As diabetes and heart disease take more people out of West Virginia's workforce, it can result in many people fighting depression.
"Some illnesses just like diabetes, just as like it affects the heart, affects the liver, it also affects the brain. It can cause depression, anxiety and mental illness in general," said Dr. Hani Nazha, Assistant Professor of Internal Medicine and Behavior Sciences at WVU of CAMC.
And along with the medical issues, the loss of income and self-worth can cause a victim's depression to spiral.
No matter what the reason, treatment can be effective with medication but some want to avoid the side effects - such as weight gain and insomnia.
Now yoga is gaining recognition as a sustainable treatment for mental illness.
Studies show different types of yoga can help treat depression and anxiety through an improved sense of the body. A new emerging area of yoga treatment is interoception, which focuses on mindfulness of the body.
"My real desire is to help this area heal and we haven't always had the information or the resources available for healing on very deep levels," said Emily Jones, Owner of Lifespring Yoga in Charleston, WV.

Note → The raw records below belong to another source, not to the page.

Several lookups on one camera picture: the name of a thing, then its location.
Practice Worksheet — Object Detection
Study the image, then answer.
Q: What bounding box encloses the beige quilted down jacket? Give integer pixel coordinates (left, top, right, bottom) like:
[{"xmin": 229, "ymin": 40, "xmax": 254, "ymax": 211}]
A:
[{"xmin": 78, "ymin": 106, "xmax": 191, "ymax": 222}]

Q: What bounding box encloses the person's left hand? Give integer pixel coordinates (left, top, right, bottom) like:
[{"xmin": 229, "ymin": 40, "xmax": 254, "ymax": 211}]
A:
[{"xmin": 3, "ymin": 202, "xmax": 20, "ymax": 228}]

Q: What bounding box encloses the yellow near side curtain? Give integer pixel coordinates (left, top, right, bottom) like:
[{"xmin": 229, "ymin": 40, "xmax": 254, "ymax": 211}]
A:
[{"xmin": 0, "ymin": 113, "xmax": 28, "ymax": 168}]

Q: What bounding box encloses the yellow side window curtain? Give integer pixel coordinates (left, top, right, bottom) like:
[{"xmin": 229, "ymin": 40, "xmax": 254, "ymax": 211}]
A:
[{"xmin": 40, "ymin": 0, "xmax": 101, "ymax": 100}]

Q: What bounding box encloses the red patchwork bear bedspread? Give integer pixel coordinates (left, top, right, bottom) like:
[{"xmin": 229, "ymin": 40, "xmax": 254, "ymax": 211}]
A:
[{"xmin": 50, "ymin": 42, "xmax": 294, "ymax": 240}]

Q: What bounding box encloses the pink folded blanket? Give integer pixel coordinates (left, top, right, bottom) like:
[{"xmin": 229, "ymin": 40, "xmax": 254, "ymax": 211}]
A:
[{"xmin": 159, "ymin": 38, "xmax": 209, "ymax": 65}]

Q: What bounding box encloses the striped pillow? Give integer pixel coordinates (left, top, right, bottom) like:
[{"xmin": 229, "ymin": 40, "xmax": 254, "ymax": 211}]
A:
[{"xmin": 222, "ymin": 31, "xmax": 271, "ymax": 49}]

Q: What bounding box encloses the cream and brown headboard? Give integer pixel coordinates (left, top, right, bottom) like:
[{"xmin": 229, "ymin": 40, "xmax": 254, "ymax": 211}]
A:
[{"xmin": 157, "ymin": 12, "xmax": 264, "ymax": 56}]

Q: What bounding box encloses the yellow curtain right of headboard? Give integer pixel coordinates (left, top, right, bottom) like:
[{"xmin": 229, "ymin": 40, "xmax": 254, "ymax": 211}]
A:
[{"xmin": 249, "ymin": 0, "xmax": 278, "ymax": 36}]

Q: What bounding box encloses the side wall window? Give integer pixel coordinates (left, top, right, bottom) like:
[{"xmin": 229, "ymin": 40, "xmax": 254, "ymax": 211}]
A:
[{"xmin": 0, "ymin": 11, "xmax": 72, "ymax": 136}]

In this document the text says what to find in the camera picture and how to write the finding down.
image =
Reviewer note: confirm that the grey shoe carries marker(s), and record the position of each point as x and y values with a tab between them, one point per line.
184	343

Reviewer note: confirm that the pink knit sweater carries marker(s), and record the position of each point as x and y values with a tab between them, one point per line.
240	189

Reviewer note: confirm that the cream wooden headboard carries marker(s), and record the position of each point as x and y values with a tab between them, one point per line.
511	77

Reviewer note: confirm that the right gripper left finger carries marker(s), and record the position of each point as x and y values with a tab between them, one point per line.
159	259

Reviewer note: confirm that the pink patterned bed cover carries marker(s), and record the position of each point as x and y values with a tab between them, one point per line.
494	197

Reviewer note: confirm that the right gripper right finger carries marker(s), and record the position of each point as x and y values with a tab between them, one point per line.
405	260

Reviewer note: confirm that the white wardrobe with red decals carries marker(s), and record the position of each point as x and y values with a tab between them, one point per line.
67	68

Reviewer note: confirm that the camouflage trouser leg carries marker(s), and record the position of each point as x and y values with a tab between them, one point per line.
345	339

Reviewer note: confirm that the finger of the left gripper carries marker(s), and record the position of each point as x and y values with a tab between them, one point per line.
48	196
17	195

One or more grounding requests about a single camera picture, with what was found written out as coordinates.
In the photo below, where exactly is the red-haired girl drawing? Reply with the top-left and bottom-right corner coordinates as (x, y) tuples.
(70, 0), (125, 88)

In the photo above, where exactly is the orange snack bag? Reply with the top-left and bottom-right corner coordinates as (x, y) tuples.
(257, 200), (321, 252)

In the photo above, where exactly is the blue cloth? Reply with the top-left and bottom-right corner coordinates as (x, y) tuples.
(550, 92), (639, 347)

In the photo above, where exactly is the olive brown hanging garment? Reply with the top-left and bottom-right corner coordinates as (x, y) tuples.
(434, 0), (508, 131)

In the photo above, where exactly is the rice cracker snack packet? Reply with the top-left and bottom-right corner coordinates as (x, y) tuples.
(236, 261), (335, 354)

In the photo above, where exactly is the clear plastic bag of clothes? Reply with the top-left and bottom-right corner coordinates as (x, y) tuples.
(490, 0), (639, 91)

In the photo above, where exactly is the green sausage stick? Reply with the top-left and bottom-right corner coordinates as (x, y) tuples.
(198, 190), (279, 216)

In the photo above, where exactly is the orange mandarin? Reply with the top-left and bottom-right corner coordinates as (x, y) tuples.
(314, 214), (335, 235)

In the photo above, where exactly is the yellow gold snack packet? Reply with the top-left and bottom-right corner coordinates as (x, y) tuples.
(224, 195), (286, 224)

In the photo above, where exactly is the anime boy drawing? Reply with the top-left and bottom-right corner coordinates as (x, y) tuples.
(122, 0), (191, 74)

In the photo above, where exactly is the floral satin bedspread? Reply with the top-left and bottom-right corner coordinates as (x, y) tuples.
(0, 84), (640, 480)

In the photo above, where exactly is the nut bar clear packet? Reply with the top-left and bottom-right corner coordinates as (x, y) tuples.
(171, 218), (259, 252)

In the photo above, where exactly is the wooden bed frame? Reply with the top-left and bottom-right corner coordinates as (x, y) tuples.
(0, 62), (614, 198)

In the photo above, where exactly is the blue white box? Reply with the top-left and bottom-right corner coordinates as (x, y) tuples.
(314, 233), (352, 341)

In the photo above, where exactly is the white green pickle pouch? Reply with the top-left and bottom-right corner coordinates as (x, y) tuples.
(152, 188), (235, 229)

Instructors at Lifespring installed heated infrared panels in the ceiling to help treat season depression through comforting temperatures.
Dr. Nazha says it is not about choosing yoga over medication; you should use them in tandem in the healing process.
"Symptoms of depression, symptoms of anxiety, stress -- they want to use yoga, they want to use exercise - that's perfect fine. But if we diagnose mental illness we need to prevent the severe consequences and that with medication," he said.
Dr Nazha admits there's a lack of research on the cumulative effects of yoga and medicine -- but says his practical experience combining the two leads him to prescribe both.